Could you filter the records below down to the lines that include the word "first"?

(Extracted records)
-*-
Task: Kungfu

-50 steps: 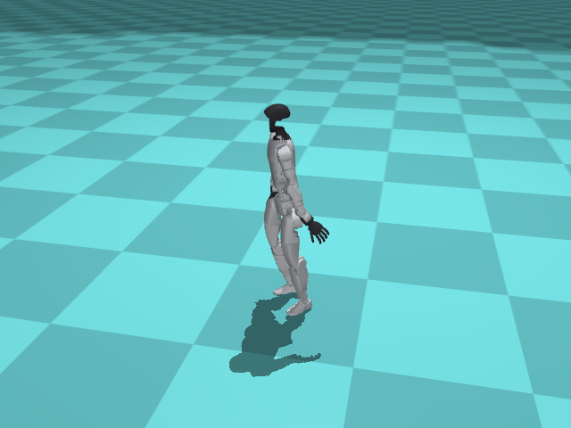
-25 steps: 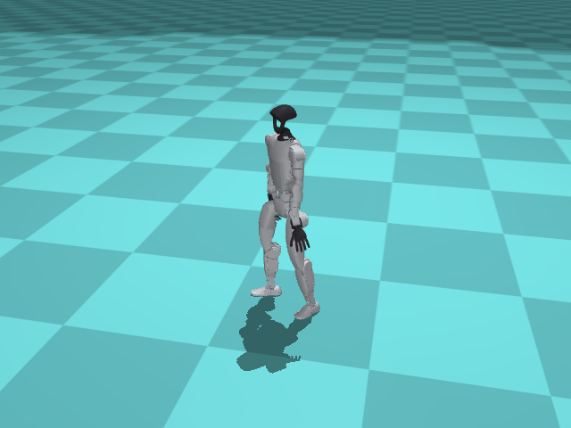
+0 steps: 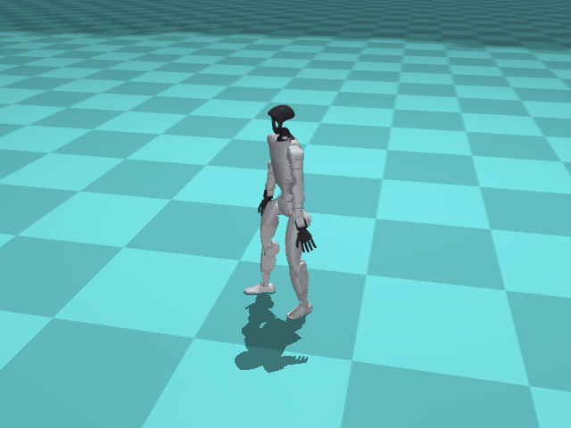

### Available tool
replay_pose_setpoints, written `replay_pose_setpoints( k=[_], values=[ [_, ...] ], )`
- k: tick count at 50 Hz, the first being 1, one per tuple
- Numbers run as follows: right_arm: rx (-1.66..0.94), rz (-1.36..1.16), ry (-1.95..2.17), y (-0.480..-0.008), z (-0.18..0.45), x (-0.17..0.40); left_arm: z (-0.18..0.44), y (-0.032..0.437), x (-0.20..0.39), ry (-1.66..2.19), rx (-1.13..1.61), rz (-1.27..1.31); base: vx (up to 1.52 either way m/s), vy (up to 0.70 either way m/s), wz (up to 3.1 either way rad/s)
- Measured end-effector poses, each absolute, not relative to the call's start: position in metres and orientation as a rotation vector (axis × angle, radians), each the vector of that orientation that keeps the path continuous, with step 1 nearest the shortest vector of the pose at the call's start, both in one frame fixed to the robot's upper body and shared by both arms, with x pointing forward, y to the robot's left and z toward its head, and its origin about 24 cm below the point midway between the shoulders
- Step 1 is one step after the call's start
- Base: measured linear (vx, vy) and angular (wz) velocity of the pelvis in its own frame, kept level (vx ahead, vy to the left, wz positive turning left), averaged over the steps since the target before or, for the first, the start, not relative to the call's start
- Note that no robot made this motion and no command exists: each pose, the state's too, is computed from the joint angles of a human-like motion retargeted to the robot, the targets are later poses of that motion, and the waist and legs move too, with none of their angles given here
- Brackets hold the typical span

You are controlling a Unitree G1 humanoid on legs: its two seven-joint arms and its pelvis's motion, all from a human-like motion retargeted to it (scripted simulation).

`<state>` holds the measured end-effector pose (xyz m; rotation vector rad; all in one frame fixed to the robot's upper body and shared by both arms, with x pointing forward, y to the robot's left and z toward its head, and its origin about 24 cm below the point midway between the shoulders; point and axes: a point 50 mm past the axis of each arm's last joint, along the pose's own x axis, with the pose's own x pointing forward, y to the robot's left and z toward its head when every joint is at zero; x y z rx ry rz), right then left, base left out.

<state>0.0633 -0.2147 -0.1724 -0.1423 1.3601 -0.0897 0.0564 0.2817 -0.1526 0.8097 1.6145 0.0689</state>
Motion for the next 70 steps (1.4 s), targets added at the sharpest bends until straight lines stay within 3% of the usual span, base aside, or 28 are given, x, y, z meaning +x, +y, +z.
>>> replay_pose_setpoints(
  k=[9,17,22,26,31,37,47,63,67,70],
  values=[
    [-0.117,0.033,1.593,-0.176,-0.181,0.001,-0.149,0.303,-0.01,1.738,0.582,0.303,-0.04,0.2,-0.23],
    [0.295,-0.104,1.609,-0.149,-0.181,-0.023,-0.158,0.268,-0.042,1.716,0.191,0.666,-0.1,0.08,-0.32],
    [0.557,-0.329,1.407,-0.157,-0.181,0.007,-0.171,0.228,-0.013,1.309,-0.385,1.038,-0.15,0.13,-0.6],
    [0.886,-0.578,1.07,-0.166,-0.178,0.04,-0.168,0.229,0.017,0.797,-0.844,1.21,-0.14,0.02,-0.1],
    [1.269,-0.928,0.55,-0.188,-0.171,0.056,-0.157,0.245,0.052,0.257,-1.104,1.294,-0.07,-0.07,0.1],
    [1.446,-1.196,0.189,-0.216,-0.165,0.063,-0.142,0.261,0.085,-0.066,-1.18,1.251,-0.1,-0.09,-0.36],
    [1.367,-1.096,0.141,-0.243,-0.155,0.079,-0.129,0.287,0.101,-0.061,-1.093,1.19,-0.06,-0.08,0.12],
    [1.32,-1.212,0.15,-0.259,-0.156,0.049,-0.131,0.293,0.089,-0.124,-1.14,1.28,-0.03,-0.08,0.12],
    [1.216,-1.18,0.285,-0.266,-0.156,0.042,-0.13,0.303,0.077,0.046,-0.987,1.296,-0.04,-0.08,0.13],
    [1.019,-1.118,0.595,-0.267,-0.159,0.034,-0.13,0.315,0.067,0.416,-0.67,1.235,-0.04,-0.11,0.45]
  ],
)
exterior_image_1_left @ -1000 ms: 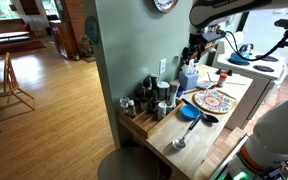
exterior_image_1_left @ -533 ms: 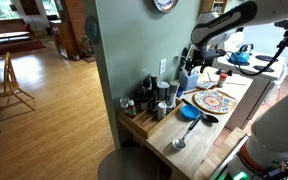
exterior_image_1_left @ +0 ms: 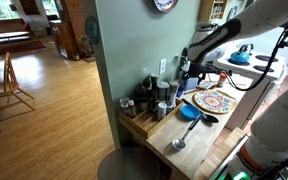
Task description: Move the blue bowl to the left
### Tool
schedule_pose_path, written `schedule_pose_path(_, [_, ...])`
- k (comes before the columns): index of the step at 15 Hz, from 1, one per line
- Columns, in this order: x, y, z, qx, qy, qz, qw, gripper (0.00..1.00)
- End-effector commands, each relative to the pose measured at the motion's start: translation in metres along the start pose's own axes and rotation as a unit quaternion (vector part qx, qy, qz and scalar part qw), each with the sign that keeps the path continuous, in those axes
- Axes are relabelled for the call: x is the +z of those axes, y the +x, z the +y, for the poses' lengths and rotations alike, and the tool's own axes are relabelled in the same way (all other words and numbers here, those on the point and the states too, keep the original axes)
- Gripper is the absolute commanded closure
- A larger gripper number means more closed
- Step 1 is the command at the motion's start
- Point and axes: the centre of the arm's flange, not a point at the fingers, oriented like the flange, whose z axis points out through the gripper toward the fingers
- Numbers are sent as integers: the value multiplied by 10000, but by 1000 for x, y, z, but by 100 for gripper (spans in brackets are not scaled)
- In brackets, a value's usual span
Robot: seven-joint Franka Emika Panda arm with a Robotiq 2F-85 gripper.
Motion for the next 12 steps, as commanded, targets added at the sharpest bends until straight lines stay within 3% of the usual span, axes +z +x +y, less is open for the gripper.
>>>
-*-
Response to the task —
- k: tick count at 50 Hz, the first being 1, one per tuple
- Base: measured linear (vx, vy) and angular (wz) velocity of the pelvis in its own frame, kept level (vx ahead, vy to the left, wz positive turning left), averaged over the steps since the target before or, for the first, the start, not relative to the call's start

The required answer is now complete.